Historian and author Rutger Bregman joins Trevor and Christiana to debate ethics and the possibility of a better world. Are human beings innately good? Innately selfish? Which is better to move the human race forward? Which sows the seeds of our own demise? Learn more about your ad choices. Visit podcastchoices.com/adchoices
Chapter 1: What inspired Rutger Bregman to confront billionaires at Davos?
I'm actually in for the show. We're going to make the show. Toddler vs. Pig. I need it. This is What Now? with Trevor Noah. Rutger, welcome to the podcast. I was thinking about, you know, having you on and I was like, do you get invited back anyway? This is the thing I found myself asking.

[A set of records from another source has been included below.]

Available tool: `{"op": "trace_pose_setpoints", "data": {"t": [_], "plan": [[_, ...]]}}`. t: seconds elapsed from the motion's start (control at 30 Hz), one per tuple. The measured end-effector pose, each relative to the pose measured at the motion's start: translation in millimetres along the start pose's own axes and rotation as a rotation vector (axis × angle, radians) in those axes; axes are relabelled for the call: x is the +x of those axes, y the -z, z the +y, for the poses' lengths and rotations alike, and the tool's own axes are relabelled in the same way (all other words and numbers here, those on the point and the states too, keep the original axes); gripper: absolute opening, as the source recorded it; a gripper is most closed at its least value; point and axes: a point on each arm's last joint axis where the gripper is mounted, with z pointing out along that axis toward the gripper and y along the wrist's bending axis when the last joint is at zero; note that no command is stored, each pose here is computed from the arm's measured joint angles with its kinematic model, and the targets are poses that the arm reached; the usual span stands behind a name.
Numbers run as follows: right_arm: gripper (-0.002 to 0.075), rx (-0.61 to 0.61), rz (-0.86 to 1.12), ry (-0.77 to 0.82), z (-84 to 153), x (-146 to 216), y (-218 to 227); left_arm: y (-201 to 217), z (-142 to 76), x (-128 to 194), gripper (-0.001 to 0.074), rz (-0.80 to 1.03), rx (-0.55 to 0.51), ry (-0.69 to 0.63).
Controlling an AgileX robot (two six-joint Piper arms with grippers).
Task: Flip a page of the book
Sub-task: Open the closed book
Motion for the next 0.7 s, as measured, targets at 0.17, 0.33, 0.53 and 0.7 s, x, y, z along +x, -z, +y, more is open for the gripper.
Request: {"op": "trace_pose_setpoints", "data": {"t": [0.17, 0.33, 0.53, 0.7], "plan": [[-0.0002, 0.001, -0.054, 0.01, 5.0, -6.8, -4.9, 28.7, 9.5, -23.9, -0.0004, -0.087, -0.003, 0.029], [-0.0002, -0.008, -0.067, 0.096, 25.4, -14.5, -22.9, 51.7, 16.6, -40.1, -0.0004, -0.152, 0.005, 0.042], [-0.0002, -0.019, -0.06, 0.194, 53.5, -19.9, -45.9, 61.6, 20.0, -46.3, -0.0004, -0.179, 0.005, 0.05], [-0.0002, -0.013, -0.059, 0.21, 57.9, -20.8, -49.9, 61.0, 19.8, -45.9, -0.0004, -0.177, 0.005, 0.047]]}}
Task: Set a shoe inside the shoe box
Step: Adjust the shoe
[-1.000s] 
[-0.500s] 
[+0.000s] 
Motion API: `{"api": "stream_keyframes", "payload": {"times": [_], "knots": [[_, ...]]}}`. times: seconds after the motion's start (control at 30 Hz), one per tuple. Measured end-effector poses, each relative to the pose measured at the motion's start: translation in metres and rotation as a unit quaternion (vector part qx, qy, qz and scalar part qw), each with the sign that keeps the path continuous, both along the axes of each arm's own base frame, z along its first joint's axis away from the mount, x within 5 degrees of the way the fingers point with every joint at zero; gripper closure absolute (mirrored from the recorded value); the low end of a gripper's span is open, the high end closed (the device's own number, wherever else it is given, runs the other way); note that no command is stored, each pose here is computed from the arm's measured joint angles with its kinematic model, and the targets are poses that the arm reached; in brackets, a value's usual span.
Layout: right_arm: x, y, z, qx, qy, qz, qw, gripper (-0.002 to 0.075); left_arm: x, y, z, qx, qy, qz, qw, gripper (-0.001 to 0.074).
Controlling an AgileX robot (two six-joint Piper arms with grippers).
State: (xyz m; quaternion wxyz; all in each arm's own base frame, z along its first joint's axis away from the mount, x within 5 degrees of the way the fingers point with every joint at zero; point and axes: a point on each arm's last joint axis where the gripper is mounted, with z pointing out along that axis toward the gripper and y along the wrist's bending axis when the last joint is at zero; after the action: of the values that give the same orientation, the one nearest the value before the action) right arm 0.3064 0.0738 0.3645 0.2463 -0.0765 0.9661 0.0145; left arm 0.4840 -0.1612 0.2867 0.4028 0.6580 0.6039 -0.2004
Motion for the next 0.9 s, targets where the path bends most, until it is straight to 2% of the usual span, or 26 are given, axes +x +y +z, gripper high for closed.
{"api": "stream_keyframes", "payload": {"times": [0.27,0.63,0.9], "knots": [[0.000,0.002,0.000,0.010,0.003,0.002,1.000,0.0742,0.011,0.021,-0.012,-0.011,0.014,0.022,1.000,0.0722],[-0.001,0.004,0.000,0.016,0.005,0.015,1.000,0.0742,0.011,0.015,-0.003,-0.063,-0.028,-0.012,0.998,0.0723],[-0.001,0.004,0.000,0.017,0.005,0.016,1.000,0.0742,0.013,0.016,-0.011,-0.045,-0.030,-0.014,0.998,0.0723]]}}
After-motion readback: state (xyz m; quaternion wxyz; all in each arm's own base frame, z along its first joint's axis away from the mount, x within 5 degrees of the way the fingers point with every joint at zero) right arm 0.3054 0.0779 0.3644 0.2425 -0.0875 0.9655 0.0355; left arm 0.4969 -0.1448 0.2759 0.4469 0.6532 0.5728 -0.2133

Well, you invited me back, Trevor.
Well, I mean, yeah, but I don't think you've ever said anything against me. And I was just thinking, you're the guy who went to Davos and told all the billionaires who were there, like literally everyone. You sat there and you basically said, you guys are a bunch of hypocrites. I'm paraphrasing, obviously. But what I think they heard was, you guys are hypocrites.
You are not paying your fair share. And you're acting high and mighty when, you know, avoiding the elephants in the room. You went to TED and you told everyone there they should be giving away their money. And everyone in the room is like the 1% and poor people are actually right and the rich people are wrong for the way they're doing it. So I really wondered, do you get invited back to places?
Did Davos ever invite you back? Did Ted? Where do you find that you have the best recidivism rates?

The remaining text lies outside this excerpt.